Wednesday, December 30, 2009

Language Definition – User Defined Functions

The first type of functions being supported are the classic BASIC user defined or single statement functions.  These functions are defined with a DEF statement and whose identifier name starts with FN.  They may contain multiple arguments or no arguments.  The entire function must be defined on one statement (line), though multiple user functions can be defined on the same line separated by colons.  Two examples are:

    DEF FNHypot(X,Y)=SQR(X*X+Y*Y)
    DEF FNLength=LEN(First$+Last$)

Using FN for these functions means that there can be no other variables, arrays, functions or subroutines that start with FN.  These user functions may also have data type (the default type is double precision).  The user function arguments are considered local variables to the function and are not related to variables of the same name outside the function.  For the example above, X and Y are local to FNHypot(), but X and Y outside of the function will not be affected when FNHypot() is called.  The variables in FNLength are not arguments and are therefore not local.  Any variables used in a function not listed as arguments are regular variables.  These functions may also call other functions, but there needs to be check to make sure the function does not call itself.
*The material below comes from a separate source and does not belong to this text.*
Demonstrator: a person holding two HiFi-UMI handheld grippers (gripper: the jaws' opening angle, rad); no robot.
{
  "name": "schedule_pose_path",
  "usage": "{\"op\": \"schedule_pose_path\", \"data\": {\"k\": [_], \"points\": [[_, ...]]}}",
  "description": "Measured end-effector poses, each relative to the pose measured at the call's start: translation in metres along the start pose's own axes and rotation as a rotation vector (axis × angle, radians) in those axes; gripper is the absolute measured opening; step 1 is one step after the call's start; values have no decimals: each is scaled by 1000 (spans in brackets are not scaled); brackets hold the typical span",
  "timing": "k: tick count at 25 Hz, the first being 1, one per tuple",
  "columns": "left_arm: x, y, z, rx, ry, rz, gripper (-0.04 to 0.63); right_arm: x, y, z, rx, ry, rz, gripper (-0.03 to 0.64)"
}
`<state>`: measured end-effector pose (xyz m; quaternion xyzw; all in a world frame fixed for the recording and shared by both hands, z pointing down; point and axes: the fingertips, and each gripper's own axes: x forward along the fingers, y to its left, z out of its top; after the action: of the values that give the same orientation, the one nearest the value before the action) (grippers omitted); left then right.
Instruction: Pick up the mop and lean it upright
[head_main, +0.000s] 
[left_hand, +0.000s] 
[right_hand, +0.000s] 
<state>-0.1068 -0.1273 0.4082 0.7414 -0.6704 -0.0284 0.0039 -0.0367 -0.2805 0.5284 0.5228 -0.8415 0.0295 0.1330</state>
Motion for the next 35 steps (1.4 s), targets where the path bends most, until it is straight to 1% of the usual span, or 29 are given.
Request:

Language Definition – Identifiers

Before getting into how the Parser is going to identify token types, there needs to some definition of what the identifiers will look like.  There will be no limit placed on the size of identifiers, however, there is a practical upper limit because of the program line length.  While I would like to limit line lengths to say 80 characters, this is probably not realistic.  Some type of line wrapping will be necessary, but that's a problem for another day.

Identifiers must start with a letter, but may contain any number of letters and numbers plus the under-bar character.  Identifiers will be case insensitive, however, identifiers will be saved as first entered.  In other words, if a variable name like SomeVariableName is entered, that's how it will be saved, but any form like somevariablename, SOMEVARIABLENAME, SOMEvariableName, etc. will refer to the same variable, but the name will be displayed as it was first entered.  (There will be allowance to rename variables later.)

Identifiers must be unique between variables, arrays, functions, subroutines and must not be any of the reserved BASIC commands and operators (e.g. PRINT, IF, etc. or even say Print, however the reserved BASIC command can be used within an identifier, for example, Print5 is acceptable).  At the end of the identifier can be an optional symbol for the data type: “%” for integer, “$” for string, and “#” for double precision (the default).  Later perhaps single precision can be supported with a “!” character.  The data type symbol is considered part of the name, therefore the variable names Variable, Variable% and Variable$ all refer to different variables and may all be contained in a program.

Arrays, functions and subroutine identifier names contain an opening parenthesis at the end with no intervening white space.  Note that while the opening parenthesis is considered part of the identifier, it is not stored.  Therefore, having both Variable and Variable() in the same program is not allowed.  This will allow array names to be used without the parentheses like in passing an entire array to a function or subroutine and MAT statements if implemented.  Subroutine identifier names do not have a data type symbol as they don't have a return value.

Parser

The parser needs to take an input line and separate out tokens so that the translator can begin the process of converting the line into the internal RPN format. The tokens will be one of several different types:
  1. Command Name
  2. Internal Function Name
  3. Remark (Comment)  (New)
  4. Operator
  5. Variable Name
  6. Array Name
  7. User Function Name
  8. Constant
The first four on this list are part of the BASIC language and will be in listed in the Operator Table. The Operator Table will contain several pieces of information like the priority of the operator, the internal code of the operator, the string representation of the operator (used by the Parser and the Recreator), the function to call when running the program, etc. The items in the Operator Table will be expanded as the Interactive BASIC Compiler is developed.  For now the Operator Table will contain the strings and the type (command, internal function or operator). For functions, there will also be a data type (integer, double, string or print).  (New) Comments will require special handling by the parser.

The last four on this list each will also have a data type associated with them. If a token is not found in the Operator Table, then it is a member of one of the last four, or it is an invalid token (for example, if a symbol is found that is not an operator).

The Parser will return one token with a type and data type at a time. Along with each token will be the column that the token starts. This column will be used for error reporting. There's no point in converting the entire line into tokens before the tokens are processed.

Updated Wednesday, January 6, 2010; 10.55 pm: Added information about remarks.